= PROBLEM DETAILS =
Print the full listing exactly.
SUPPLIED INFORMATION Start Marker
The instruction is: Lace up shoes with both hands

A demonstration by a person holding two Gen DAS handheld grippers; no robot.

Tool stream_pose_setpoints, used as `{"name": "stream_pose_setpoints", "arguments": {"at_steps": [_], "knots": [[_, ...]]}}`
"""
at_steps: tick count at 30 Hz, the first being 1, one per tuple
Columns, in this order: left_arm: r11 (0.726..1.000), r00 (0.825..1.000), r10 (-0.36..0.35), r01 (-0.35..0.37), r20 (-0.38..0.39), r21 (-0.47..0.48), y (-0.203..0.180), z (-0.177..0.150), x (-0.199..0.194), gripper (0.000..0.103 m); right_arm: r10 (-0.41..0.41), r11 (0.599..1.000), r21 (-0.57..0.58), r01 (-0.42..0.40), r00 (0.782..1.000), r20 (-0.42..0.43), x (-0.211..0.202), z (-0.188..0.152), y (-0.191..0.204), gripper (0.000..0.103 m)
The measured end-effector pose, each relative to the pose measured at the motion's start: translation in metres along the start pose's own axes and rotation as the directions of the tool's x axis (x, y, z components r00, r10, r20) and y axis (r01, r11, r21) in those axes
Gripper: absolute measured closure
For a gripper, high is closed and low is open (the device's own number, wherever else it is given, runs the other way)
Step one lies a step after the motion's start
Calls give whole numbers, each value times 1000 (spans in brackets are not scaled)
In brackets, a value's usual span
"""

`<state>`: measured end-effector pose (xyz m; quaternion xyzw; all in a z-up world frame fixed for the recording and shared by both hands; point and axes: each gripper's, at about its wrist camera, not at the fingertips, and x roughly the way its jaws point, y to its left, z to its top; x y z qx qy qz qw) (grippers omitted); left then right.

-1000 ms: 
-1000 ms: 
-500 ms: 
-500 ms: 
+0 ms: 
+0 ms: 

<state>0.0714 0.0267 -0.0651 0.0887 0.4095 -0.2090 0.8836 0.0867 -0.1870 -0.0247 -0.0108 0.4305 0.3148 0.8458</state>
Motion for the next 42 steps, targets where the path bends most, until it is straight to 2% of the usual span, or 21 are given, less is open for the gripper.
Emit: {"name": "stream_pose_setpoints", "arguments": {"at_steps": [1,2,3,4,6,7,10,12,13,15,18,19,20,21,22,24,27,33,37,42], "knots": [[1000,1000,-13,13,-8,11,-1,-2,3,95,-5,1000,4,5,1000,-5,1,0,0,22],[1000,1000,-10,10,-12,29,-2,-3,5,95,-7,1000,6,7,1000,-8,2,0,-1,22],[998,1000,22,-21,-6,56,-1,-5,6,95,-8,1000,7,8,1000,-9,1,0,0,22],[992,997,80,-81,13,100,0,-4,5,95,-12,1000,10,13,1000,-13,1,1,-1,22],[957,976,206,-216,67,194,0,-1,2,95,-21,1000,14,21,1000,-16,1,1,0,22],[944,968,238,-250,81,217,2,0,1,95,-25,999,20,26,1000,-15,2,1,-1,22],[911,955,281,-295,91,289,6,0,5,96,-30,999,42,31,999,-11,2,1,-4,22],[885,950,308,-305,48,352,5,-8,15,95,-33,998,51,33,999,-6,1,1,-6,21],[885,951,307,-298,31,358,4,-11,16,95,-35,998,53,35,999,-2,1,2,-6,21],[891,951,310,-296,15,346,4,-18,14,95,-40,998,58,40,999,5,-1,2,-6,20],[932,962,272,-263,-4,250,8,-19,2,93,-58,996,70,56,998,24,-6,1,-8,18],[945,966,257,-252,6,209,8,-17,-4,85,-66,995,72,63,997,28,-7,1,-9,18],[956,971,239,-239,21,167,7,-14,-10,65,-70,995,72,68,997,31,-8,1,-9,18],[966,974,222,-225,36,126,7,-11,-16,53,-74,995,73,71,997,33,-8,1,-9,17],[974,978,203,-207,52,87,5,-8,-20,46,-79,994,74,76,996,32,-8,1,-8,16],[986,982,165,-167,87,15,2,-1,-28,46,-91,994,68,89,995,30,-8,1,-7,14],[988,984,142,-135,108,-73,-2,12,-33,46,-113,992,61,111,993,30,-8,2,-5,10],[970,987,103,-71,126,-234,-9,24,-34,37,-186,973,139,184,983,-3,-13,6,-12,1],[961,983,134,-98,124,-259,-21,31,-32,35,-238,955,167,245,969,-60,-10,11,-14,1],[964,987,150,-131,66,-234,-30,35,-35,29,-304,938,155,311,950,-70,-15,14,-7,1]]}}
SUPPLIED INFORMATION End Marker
= SOLUTION FOR THIS PROBLEM =
The instruction is: Lace up shoes with both hands

A demonstration by a person holding two Gen DAS handheld grippers; no robot.

Tool stream_pose_setpoints, used as `{"name": "stream_pose_setpoints", "arguments": {"at_steps": [_], "knots": [[_, ...]]}}`
"""
at_steps: tick count at 30 Hz, the first being 1, one per tuple
Columns, in this order: left_arm: r11 (0.726..1.000), r00 (0.825..1.000), r10 (-0.36..0.35), r01 (-0.35..0.37), r20 (-0.38..0.39), r21 (-0.47..0.48), y (-0.203..0.180), z (-0.177..0.150), x (-0.199..0.194), gripper (0.000..0.103 m); right_arm: r10 (-0.41..0.41), r11 (0.599..1.000), r21 (-0.57..0.58), r01 (-0.42..0.40), r00 (0.782..1.000), r20 (-0.42..0.43), x (-0.211..0.202), z (-0.188..0.152), y (-0.191..0.204), gripper (0.000..0.103 m)
The measured end-effector pose, each relative to the pose measured at the motion's start: translation in metres along the start pose's own axes and rotation as the directions of the tool's x axis (x, y, z components r00, r10, r20) and y axis (r01, r11, r21) in those axes
Gripper: absolute measured closure
For a gripper, high is closed and low is open (the device's own number, wherever else it is given, runs the other way)
Step one lies a step after the motion's start
Calls give whole numbers, each value times 1000 (spans in brackets are not scaled)
In brackets, a value's usual span
"""

`<state>`: measured end-effector pose (xyz m; quaternion xyzw; all in a z-up world frame fixed for the recording and shared by both hands; point and axes: each gripper's, at about its wrist camera, not at the fingertips, and x roughly the way its jaws point, y to its left, z to its top; x y z qx qy qz qw) (grippers omitted); left then right.

-1000 ms: 
-1000 ms: 
-500 ms: 
-500 ms: 
+0 ms: 
+0 ms: 

<state>0.0714 0.0267 -0.0651 0.0887 0.4095 -0.2090 0.8836 0.0867 -0.1870 -0.0247 -0.0108 0.4305 0.3148 0.8458</state>
Motion for the next 42 steps, targets where the path bends most, until it is straight to 2% of the usual span, or 21 are given, less is open for the gripper.
Emit: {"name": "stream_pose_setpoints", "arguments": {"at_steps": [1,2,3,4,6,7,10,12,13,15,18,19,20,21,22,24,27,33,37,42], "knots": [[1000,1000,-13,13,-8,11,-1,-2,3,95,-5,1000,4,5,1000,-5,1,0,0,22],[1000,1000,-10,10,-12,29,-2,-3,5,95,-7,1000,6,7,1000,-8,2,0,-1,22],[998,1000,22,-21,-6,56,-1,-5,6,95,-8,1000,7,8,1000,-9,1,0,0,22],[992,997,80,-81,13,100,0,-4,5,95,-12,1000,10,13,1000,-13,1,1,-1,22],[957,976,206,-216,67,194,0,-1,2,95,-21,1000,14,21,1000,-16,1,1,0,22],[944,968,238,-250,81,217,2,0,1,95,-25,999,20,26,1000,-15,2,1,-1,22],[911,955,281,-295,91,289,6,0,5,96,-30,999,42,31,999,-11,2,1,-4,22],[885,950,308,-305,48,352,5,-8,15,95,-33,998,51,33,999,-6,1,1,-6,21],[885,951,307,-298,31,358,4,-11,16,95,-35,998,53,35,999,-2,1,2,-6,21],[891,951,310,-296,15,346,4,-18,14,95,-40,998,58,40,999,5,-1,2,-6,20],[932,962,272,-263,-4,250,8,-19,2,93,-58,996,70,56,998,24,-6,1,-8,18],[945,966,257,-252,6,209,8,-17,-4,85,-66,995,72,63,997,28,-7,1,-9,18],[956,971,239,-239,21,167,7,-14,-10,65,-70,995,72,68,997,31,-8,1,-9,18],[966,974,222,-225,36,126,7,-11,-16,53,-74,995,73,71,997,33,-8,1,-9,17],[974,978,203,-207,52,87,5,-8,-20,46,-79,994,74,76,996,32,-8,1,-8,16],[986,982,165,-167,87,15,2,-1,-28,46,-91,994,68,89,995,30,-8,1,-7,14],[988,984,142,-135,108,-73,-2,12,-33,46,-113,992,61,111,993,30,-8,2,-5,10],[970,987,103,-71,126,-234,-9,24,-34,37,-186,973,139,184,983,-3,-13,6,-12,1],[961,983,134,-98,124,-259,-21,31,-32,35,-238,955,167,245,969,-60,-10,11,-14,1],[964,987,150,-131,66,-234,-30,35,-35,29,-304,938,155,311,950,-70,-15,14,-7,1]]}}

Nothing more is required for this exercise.